Holly George-Warren

Alex Chilton. Un uomo chiamato distruzione

Autore: Holly George-Warren
Titolo: Alex Chilton. Un uomo chiamato distruzione
Editore: Jimenez
Pagine: 449
Prezzo: Euro 22

71lngblllxl"Alex Chilton ha toccato tre generazioni di fan con la sua variegata eredità musicale. Aveva inaugurato la sua vita con la musica nel 1967 nei panni di un teen idol dalla marcata espressione soul, prima di evolvere in un brillante songwriter e poi in un provocatore punk negli anni Settanta. Dopo un periodo vissuto ai margini – tassista, lavapiatti, taglialegna – è diventato il padre putativo della musica roots e dell’indie rock, dalla metà degli anni Ottanta fino alla morte”.
In queste parole, che compaiono nel prologo di questa accorata e puntuale biografia (completata da un bell'apparato fotografico), è praticamente condensata tutta la vita di Alex Chilton, personaggio di culto della scena rock che visse sempre sul filo del rasoio. L’"uomo chiamato distruzione" è, infatti, tutt’altro che un sottotitolo ad effetto, buono per attirare l’attenzione dei lettori, soprattutto di quelli che, anche se le stagioni passano, sbavano ancora come dei bambini dietro la stucchevole triade “sesso, droga & rock’n’roll”. È piuttosto, quel sottotitolo, la sintesi più efficace per dire di una vita in cui la musica ebbe sempre il compito di mitigare la presenza opprimente di un’ombra oscura, un’ombra che seguì l’artista di Memphis per tutta la vita, fornendogli – buon per noi! - anche l’ispirazione per il capolavoro “Third/Sister Lovers” (uno dei dischi più depressi e commoventi di sempre), prima di diventare ancora più opprimente dopo la tragica morte, nel 1978, dell’amico-nemico Chris Bell, con il quale aveva costituito la coppia di autori dei Big Star, formazione a dir poco essenziale per la definizione di quello che ancora oggi continuiamo a chiamare “power-pop”.

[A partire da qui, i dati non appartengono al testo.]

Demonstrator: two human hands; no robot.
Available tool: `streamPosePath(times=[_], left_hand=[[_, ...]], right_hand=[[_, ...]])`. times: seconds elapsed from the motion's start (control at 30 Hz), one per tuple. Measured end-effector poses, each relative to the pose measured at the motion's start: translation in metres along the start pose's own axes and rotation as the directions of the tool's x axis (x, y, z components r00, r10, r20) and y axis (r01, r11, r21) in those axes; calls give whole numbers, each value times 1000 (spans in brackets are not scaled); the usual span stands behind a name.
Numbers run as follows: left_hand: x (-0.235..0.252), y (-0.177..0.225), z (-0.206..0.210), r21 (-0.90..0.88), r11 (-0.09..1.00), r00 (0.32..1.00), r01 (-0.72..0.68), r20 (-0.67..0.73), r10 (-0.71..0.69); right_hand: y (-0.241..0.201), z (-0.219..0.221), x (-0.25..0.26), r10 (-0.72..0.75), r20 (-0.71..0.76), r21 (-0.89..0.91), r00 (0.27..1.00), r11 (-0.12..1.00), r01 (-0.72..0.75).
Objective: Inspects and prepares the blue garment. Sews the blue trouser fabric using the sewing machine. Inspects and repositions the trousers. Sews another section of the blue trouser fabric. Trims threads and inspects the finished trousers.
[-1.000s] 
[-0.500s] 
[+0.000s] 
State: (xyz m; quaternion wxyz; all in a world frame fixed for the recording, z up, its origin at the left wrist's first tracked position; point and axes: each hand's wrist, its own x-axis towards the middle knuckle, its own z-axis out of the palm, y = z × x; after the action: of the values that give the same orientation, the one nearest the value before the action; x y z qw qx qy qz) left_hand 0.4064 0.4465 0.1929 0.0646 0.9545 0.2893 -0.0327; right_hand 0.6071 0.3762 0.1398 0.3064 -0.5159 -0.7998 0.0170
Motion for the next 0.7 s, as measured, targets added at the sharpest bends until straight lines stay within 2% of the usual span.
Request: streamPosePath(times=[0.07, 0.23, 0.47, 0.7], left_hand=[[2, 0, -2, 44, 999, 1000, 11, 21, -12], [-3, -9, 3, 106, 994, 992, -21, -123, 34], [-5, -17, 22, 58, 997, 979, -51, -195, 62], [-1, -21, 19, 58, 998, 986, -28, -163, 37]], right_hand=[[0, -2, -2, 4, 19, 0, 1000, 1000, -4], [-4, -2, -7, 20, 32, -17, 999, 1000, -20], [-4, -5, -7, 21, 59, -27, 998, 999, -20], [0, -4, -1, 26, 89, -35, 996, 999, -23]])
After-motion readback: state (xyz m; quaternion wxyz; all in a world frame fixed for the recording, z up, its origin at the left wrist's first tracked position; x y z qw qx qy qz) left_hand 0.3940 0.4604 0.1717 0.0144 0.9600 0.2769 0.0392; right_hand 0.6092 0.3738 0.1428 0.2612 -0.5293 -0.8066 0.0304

Holly George-Warren (che di Chilton fu amica fin dai primi anni Ottanta) ci porta per mano dentro la vita, la musica, le soddisfazioni (poche) e le sofferenze (tante) di un musicista che, quando aveva appena sedici anni (era il 1967), percorse il viale del successo con i Box Tops (complice il botto clamoroso del singolo “The Letter”), uscendone però con l’animo derelitto, sia perché quel mondo, a conti fatti, non rappresentava proprio la sua comfort zone, sia perché qualcosa dentro di lui si stava già disfacendo, tanto che l’alcol iniziò a scorrere a fiumi, gli stravizi con le droghe non si fecero attendere e il suicidio divenne, in almeno un paio di occasioni, una soluzione non disprezzabile...
E fu così che iniziò a splendere la “Grande Stella”, ma senza esagerare, perché Alex Chilton non era destinato al clamore del music business, ma solo alla ristretta platea di quelli che, anche quando i suoi dischi solisti mostrarono un artista ormai a corrente alternata, continuarono ad amarlo senza ripensamenti, lui che nel frattempo sembrava aver ritrovato la retta via, guidato dalle idee dello psichiatra e psicanalista Wilhelm Reich e dalla volontà di darci un taglio con l'autodistruzione.

Ci furono, comunque, ancora alti e bassi (e in mezzo la produzione del primo album dei Cramps e la militanza nei Panther Burns di Tav Falco), prima che il suo nome cominciasse a passare di bocca in bocca negli ambienti della musica alternativa, gettando i semi per la riscoperta dei Big Star.
Gli ultimi anni della sua vita, Alex li visse con una certa tranquillità. Era sopravvissuto all’uragano Katrina (che nel 2005 devastò New Orleans, la città in cui da tempo si era trasferito), si era risposato e aveva rifondato i Big Star. Ma nulla poté quando, nel marzo 2010, la morte venne a bussare alla sua porta.